__Work instructions__.
Lift out all lines below that contain "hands".
*** Opening Data listing ***
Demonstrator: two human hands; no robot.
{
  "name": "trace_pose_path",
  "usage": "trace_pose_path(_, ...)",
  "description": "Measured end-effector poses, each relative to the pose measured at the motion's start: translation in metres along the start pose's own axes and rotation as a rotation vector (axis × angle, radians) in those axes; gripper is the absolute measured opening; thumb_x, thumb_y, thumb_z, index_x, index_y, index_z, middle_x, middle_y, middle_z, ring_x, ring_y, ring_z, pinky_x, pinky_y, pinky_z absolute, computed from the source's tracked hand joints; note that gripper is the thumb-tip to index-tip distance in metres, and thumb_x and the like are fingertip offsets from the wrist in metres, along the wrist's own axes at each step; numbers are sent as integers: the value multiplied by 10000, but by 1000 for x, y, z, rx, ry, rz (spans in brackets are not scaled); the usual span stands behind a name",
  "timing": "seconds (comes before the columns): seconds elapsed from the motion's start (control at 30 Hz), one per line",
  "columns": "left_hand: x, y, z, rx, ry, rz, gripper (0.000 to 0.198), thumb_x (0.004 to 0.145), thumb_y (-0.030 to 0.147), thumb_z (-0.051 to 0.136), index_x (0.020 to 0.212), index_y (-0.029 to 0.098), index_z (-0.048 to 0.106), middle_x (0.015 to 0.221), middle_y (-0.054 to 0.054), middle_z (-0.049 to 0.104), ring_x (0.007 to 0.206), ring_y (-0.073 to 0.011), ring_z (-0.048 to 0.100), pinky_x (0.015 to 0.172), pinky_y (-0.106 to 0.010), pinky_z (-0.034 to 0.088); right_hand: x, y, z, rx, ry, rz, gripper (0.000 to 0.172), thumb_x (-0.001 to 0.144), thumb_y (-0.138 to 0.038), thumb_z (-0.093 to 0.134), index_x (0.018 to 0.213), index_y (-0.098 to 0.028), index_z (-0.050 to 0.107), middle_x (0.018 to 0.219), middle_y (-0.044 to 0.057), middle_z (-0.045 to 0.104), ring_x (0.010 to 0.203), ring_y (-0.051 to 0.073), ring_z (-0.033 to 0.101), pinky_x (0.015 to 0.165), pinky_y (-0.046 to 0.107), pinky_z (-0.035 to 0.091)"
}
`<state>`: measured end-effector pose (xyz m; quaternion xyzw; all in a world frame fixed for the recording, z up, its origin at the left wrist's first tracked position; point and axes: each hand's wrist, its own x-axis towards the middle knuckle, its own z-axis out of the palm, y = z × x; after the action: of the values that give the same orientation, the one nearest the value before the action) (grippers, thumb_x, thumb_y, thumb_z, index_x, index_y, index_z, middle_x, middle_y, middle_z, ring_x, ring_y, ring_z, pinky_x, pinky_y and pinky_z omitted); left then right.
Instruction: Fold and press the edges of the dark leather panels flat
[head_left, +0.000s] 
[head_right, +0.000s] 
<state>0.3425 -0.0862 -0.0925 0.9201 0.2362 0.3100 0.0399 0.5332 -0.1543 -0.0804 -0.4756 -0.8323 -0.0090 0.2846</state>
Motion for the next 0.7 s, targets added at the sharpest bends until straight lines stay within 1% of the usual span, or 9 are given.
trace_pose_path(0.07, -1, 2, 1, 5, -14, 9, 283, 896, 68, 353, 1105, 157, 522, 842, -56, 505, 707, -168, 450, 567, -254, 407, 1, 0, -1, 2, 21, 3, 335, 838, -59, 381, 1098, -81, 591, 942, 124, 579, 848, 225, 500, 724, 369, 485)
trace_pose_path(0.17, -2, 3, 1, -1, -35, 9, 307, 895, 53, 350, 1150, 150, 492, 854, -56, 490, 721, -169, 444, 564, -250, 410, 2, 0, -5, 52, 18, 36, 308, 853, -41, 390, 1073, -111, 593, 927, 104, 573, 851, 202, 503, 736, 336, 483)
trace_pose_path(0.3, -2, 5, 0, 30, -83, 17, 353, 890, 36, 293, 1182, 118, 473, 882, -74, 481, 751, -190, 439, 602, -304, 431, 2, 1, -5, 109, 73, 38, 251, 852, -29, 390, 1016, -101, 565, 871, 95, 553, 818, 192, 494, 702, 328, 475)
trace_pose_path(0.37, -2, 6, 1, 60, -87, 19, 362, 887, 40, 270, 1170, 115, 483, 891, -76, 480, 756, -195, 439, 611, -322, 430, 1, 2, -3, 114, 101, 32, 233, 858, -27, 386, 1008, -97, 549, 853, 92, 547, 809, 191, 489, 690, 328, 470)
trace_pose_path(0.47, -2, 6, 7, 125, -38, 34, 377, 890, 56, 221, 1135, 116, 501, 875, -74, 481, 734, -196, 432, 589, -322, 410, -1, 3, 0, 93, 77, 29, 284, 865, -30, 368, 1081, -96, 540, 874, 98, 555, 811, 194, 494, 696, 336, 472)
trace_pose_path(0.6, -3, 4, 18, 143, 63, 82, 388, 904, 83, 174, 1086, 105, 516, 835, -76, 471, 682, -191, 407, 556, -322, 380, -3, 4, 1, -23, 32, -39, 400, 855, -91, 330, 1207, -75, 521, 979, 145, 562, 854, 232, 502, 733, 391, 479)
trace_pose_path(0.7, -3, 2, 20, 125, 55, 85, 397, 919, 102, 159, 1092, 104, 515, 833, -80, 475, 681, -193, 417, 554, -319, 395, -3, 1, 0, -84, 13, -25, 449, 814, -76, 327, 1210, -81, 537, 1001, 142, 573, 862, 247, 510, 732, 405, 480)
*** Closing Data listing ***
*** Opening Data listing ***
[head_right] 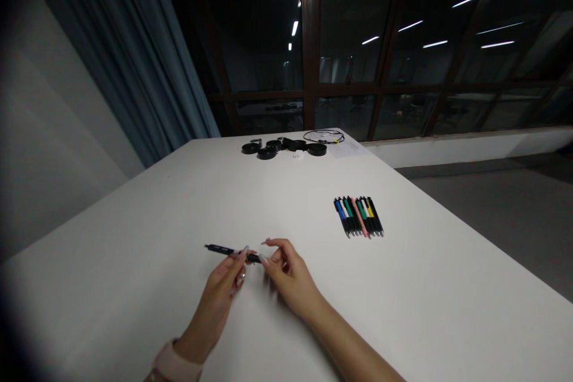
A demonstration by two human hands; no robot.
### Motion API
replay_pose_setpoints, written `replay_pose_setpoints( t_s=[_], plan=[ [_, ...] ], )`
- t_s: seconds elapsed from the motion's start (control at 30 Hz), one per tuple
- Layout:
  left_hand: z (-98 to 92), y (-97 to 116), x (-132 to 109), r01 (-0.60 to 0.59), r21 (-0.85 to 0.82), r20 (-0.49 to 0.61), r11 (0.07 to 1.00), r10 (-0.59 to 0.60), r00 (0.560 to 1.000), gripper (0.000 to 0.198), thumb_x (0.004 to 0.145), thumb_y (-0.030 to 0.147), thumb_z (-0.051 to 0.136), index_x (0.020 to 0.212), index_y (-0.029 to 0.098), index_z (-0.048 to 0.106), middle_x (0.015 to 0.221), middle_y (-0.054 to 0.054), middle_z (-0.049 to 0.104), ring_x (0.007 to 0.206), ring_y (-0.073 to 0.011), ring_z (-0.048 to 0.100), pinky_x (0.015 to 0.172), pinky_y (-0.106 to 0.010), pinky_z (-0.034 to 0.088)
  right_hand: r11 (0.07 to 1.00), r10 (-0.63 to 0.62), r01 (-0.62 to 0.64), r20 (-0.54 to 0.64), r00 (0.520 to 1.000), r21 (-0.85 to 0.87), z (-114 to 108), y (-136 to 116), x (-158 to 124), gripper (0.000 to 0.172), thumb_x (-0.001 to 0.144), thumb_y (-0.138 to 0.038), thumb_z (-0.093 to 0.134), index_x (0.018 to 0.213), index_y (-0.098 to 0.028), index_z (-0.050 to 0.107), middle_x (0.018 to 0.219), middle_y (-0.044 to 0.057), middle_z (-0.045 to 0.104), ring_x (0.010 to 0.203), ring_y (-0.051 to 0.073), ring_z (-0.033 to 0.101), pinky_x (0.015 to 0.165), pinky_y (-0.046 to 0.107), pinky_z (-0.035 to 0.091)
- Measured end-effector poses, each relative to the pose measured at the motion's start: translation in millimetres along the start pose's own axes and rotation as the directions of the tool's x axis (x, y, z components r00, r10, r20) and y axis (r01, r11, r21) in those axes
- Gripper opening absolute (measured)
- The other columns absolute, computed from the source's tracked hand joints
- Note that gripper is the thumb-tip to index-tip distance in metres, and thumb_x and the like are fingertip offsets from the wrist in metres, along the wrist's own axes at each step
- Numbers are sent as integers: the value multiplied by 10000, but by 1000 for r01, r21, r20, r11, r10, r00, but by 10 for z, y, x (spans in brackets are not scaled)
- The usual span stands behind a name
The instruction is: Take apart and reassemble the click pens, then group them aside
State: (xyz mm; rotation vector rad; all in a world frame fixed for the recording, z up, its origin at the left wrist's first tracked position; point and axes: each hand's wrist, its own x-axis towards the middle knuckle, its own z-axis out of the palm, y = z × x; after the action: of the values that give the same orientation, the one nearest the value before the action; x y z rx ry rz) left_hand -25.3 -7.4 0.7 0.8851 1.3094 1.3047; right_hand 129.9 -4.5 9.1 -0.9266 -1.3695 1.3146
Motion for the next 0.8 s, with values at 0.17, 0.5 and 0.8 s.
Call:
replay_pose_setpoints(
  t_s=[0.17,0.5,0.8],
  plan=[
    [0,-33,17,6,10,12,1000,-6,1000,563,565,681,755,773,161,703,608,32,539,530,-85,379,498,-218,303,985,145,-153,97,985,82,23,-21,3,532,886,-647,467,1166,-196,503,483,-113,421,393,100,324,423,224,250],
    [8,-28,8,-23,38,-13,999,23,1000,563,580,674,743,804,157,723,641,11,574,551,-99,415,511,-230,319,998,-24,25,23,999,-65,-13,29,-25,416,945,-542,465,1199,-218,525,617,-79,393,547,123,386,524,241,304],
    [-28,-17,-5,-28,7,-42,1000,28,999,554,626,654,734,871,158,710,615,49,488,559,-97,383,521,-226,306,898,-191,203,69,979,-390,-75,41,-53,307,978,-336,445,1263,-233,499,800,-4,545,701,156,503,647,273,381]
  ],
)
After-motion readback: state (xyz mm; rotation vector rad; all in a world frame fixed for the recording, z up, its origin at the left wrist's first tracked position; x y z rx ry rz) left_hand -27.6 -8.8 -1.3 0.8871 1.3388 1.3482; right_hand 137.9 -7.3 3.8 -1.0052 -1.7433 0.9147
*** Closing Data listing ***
__Solution for this exercise__.
Demonstrator: two human hands; no robot.
A demonstration by two human hands; no robot.

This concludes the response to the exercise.